Über das vergangene Wochenende bewirteten Anna-Maria und Willi Kempf zum letzten Mal Gäste im »Schwarzwald-Idyll«. Seit dem 31. Januar 2020 ist das Gasthaus endgültig geschlossen. Damit hat Oberharmersbach im wahrsten Sinne des Wortes eine »Idylle« weniger.
Mit einem lachenden und einem weinenden Auge hat das Wirte-Ehepaar, das seinen Beruf mit Herzblut 48 Jahre lang für seine Gäste lebte, nunmehr altershalber Abschied genommen. „Wir haben in jungen Jahren die Führung des Hauses übernommen, jetzt ist es Zeit zu gehen“, meinen beide übereinstimmend.
Für das Wohnhaus im Wickersbach, „Villa Margareta“ genannt, beantragte Ludwig Kempf am 7. Mai 1955 die Konzession für ein Café. Er betrieb ein Fuhrunternehmen, eines seiner Markenzeichen war die Tankstelle vor der Haustür. 1966 folgte die erste Erweiterung mit Restaurant und Gästezimmer.
Für Willi, den jüngsten Sohn des Ehepaares Ludwig und Justina Kempf, sah die Lebensplanung ursprünglich anders aus. Er schmiedete schon Pläne als Speditionskaufmann, als er sich nach dem Tod seiner Mutter Justina mit der Übernahme des Hauses beschäftigen musste. Als er sich der Unterstützung seiner späteren Frau sicher war, übernahm er im Alter von 25 Jahren zum 1. Januar 1971 die Leitung des Gasthauses „Schwarzwald-Idyll“. Im November 1971 heiratete er Anna-Maria Rombach. Mit 19 Jahren unterstützte sie ihren Mann und gemeinsam legten sie den Grundstein für eine fast ein halbes Jahrhundert dauernde Erfolgsgeschichte.
Das Haus „Schwarzwald-Idyll“ genoss einen guten Ruf. In der Küche sorgte Anna-Maria tagaus, tagein mit ihren Wildgerichten und – wie sollte es anders sein in der unmittelbarer Nachbarschaft zu einer Forellenzucht – mit ihren Spezialitäten der Schwarzwaldforelle für eine Bereicherung der Speisekarte des beliebten Restaurants. Willi verstand sich derweilen als „Manager des Betriebes“ und war hinter der Theke und im Service eingesetzt. Er machte zusätzlich eine Ausbildereignungsprüfung, um in seinem Betrieb junge Menschen mit den Besonderheiten des Hotelfachs vertraut zu machen.
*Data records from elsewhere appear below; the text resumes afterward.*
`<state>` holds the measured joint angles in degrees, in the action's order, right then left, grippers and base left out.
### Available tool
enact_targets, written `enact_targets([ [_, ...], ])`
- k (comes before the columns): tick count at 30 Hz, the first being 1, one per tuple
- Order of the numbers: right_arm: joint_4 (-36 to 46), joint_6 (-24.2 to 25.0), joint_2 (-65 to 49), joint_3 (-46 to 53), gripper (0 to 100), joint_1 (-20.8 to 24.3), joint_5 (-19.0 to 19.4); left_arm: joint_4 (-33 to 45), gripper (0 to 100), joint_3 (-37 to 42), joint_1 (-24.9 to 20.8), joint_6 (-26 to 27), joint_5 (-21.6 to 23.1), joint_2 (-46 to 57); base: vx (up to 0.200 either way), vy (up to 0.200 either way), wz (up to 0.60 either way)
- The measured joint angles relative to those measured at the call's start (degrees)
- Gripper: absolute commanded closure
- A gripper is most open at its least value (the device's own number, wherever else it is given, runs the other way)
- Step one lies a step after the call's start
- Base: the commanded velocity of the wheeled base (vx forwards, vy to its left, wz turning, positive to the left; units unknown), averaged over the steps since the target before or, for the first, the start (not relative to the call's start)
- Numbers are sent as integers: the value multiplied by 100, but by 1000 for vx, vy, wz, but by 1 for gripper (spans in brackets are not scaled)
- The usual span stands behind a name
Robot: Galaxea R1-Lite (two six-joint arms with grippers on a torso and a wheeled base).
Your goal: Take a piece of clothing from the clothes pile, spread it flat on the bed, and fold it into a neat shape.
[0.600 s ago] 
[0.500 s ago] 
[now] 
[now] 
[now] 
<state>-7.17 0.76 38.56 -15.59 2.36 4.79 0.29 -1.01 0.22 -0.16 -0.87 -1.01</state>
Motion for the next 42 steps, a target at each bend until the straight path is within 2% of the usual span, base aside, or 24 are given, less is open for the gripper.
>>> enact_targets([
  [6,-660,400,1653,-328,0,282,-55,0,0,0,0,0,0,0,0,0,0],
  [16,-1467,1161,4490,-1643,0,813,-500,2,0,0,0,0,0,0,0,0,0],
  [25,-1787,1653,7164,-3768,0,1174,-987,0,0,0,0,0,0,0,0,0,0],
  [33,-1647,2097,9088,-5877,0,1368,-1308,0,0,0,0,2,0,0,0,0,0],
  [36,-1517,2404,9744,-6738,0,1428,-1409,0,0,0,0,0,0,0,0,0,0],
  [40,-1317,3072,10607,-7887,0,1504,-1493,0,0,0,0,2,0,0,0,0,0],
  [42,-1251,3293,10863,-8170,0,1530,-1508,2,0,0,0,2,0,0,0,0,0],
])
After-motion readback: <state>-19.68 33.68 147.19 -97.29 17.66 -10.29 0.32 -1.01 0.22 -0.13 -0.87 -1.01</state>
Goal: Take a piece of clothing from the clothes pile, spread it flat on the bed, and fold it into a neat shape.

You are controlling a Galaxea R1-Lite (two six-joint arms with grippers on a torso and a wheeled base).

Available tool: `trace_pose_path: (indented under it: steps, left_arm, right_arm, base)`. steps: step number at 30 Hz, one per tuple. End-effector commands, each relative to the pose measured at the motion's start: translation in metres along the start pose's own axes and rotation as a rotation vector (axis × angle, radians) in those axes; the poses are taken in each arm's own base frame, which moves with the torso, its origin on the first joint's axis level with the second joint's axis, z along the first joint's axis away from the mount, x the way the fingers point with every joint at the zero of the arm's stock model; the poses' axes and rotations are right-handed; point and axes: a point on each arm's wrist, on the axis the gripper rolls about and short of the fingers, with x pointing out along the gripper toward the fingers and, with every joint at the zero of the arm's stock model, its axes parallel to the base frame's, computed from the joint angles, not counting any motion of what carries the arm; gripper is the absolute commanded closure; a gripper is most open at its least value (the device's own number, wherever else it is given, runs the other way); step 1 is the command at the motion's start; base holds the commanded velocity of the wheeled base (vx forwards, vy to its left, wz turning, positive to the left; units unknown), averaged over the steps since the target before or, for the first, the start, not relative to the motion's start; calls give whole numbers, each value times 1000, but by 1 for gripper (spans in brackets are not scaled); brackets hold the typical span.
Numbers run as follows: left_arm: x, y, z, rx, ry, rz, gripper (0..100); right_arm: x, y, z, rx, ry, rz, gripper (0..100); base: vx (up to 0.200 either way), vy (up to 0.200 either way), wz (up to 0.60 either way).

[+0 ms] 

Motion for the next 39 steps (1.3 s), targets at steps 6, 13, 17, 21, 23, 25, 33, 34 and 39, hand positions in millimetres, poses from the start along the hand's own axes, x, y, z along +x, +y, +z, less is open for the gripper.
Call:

Das Gasthaus „Schwarzwald-Idyll“ fand Zuspruch, auch im benachbarten Elsass. 1976 folgte die zweite Ausbaustufe mit 14 Doppelzimmern und einem Appartement. Im Laufe der Jahre baute sich das Ehepaar eine gute Stammkundschaft auf.
„Unsere Gäste suchten hier Ruhe und Erholung“ schildert Willi die Interessen seiner Kundschaft, denen er stets mit Pauschalen immer wieder Neues bieten konnte. „Aber ganz allmählich hat man das veränderte Urlaubsverhalten gespürt“, meint Anna-Maria schon in den 1980-er Jahren den Trend zu Flugreisen bemerkt zu haben. Trotz günstiger Angebote habe man hier nicht konkurrieren können.
Da sich keine Perspektive für eine Nachfolge ergab, musste früher oder später eine Entscheidung getroffen werden. 2016 wurde das „Schwarzwald-Iyll“ verkauft, auf Anfrage und für Pauschalreisende war das Hotel immer noch geöffnet. „Altershalber haben wir jetzt die Entscheidung getroffen, unser Haus ganz zu schließen“, zog das Ehepaar Kempf einen Schlussstrich unter ihr Berufsleben.